Friday, November 13, 2009

fortitude


I'm reading about Botticelli in the evenings. The book was a birthday gift from my mom in answer a request for "an art book about a specific artist". I hope the nature of that wish list item acquits me of any charges of art snobbery. I know nothing -- really nothing -- about art, but two summers ago I visited the Louvre.

That single day didn't change me. My heart beat normally; I experienced no difficulty breathing. The soreness of my feet from standing all day and doing the slow "museum walk" stands out strongly in my memory, but so does the Winged Victory. I strolled up and down the long halls of the Louvre with no pretensions -- a tourist with my purse strap looped securely across my chest and a point-and-shoot camera in my pocket. Surprising, even to myself, I wanted to linger before a favorite painting, sketchpad or journal in hand, or at very least, to know something of the style or significance of what I saw. That desire persists. My mom gave me an art book for my birthday and now I'm reading about Botticelli in the evenings.

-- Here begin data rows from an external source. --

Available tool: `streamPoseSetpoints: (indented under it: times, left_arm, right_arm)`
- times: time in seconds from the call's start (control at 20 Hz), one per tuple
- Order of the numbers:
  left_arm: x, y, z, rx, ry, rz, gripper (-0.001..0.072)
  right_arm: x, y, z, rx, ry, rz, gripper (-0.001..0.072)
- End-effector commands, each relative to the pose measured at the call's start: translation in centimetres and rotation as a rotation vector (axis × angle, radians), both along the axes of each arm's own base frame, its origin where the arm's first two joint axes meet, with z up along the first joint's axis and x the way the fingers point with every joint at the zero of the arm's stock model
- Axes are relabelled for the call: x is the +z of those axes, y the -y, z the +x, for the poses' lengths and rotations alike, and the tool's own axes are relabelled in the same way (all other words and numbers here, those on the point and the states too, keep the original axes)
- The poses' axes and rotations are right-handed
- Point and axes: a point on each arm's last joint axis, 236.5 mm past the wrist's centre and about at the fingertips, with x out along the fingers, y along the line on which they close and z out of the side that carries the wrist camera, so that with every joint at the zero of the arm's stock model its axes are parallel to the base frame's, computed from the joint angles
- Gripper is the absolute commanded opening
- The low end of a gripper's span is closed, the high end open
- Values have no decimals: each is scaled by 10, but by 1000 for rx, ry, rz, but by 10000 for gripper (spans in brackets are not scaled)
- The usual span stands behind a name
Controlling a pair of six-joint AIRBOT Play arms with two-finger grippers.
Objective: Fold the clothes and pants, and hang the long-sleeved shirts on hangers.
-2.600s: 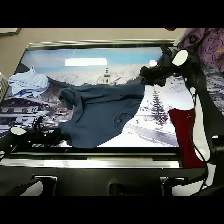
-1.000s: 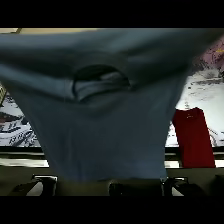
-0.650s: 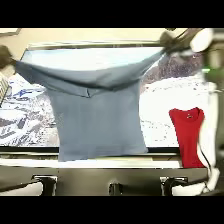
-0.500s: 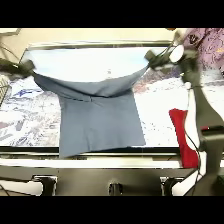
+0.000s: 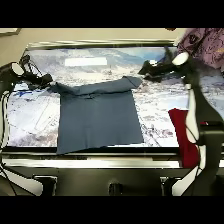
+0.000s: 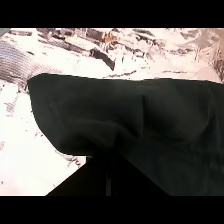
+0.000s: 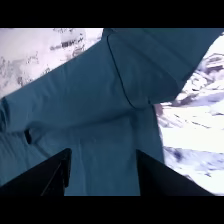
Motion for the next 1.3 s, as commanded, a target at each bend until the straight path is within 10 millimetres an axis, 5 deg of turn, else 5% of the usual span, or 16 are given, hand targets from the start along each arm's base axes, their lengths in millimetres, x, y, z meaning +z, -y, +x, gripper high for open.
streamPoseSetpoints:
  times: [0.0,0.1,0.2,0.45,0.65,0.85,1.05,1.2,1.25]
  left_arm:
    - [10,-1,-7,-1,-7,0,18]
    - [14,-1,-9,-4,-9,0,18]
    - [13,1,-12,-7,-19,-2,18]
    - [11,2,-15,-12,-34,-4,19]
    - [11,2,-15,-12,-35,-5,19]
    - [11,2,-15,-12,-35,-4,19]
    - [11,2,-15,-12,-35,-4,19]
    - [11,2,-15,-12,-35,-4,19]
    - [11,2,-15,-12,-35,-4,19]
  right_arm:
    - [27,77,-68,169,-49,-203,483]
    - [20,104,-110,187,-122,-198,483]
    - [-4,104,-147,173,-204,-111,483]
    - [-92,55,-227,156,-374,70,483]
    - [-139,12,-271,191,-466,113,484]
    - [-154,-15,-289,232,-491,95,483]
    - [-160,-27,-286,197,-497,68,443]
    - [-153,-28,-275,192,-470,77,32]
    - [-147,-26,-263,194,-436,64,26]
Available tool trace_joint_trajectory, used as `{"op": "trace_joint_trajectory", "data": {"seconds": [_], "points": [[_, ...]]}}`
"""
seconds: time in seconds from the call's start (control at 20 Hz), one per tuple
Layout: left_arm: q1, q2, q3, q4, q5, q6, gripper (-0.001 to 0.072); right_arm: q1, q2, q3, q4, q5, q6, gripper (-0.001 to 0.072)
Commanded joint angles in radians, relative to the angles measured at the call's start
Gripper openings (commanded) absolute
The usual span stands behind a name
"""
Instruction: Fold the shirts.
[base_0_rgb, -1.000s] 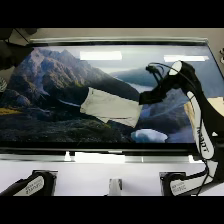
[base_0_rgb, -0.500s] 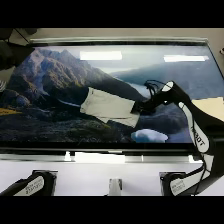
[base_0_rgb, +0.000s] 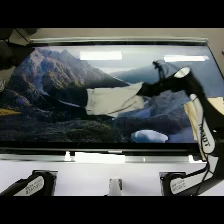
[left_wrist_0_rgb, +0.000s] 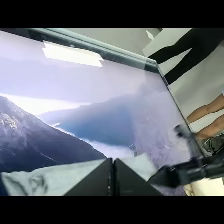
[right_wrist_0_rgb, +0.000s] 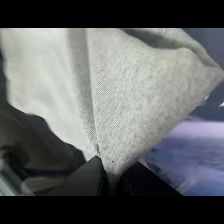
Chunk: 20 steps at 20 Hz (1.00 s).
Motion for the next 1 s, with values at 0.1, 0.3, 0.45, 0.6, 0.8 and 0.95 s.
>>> {"op": "trace_joint_trajectory", "data": {"seconds": [0.1, 0.3, 0.45, 0.6, 0.8, 0.95], "points": [[-0.001, 0.000, 0.000, 0.000, 0.000, 0.001, 0.0036, -0.290, 0.133, 0.313, -0.187, 0.188, 0.037, 0.0028], [-0.001, 0.000, 0.000, 0.000, 0.000, 0.001, 0.0037, -0.582, 0.222, 0.375, -0.207, 0.300, 0.063, 0.0028], [-0.001, 0.000, 0.000, 0.000, 0.000, 0.001, 0.0037, -0.772, 0.272, 0.375, -0.207, 0.381, 0.064, 0.0029], [-0.001, 0.000, 0.000, 0.000, 0.000, 0.001, 0.0037, -0.921, 0.310, 0.375, -0.234, 0.470, 0.060, 0.0029], [-0.001, 0.000, 0.000, 0.000, 0.000, 0.001, 0.0037, -1.016, 0.322, 0.370, -0.449, 0.548, 0.034, 0.0029], [-0.001, 0.000, 0.000, 0.000, 0.000, 0.001, 0.0037, -1.016, 0.325, 0.306, -0.558, 0.563, 0.035, 0.0029]]}}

This painting is called Fortitude.  It was, so my book tells me, painted to hang behind the judges' chairs in the Florentine Tribunal -- one of seven Virtues.  I still can't comment on technique or significance, but I think she's beautiful -- strong and maybe a little bit sad. 

Someday, when I travel to Florence, I'll wonder the halls of the Uffizi.  I'll pause, camera in hand, and say, "That's Botticelli's Fortitude.  Isn't she beautiful?"